**PROBLEM STATEMENT**
Below are some records; output exactly the lines from the line with "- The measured" to the line with "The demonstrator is", both ends kept, and nothing more.
PROVIDED RECORDS START
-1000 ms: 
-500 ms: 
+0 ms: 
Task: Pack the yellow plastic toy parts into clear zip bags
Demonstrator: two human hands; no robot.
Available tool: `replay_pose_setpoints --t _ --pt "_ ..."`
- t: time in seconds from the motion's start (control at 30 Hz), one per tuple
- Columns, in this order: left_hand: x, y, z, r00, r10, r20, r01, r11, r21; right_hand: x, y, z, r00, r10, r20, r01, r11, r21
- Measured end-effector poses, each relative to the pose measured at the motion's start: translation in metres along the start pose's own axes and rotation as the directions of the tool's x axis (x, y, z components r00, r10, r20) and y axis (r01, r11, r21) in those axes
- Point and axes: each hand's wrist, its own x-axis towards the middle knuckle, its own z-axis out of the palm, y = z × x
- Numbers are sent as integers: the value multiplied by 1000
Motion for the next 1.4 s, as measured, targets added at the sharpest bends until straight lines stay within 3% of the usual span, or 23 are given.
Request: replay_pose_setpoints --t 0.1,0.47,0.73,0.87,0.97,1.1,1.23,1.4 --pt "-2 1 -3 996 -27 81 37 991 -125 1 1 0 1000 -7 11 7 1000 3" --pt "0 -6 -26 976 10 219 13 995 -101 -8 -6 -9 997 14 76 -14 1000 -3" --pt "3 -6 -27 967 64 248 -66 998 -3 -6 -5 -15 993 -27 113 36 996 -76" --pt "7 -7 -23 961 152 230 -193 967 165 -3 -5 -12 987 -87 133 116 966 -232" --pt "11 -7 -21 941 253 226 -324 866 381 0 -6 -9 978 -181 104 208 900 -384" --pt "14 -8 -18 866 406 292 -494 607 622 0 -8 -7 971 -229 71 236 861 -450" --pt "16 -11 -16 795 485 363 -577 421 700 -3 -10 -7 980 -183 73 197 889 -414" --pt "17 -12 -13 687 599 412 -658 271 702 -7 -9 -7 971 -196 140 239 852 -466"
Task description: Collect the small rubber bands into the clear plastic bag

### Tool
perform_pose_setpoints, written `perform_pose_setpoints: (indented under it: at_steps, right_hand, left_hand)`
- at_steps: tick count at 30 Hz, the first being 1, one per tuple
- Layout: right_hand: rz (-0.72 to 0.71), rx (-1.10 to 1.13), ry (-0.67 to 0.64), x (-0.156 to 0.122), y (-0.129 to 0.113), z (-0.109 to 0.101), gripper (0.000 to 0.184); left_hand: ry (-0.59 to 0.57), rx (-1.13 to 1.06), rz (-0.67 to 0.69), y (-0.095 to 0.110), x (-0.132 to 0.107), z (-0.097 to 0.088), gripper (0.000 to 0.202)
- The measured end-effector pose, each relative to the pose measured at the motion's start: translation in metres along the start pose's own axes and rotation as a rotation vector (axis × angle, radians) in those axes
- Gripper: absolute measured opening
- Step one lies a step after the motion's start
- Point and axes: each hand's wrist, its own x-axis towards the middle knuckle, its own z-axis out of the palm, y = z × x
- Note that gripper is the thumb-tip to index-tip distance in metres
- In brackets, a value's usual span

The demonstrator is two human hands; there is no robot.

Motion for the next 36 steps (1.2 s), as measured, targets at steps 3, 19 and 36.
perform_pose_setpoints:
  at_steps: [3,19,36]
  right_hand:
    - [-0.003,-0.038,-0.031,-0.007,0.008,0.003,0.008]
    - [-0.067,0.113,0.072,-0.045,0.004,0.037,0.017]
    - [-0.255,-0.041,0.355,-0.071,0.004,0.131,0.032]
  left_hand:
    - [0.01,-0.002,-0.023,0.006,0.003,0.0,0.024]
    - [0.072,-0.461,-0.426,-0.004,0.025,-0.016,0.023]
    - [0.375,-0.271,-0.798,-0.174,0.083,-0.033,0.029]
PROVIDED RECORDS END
**EXERCISE SOLUTION**
- The measured end-effector pose, each relative to the pose measured at the motion's start: translation in metres along the start pose's own axes and rotation as a rotation vector (axis × angle, radians) in those axes
- Gripper: absolute measured opening
- Step one lies a step after the motion's start
- Point and axes: each hand's wrist, its own x-axis towards the middle knuckle, its own z-axis out of the palm, y = z × x
- Note that gripper is the thumb-tip to index-tip distance in metres
- In brackets, a value's usual span

The demonstrator is two human hands; there is no robot.

The output is now complete.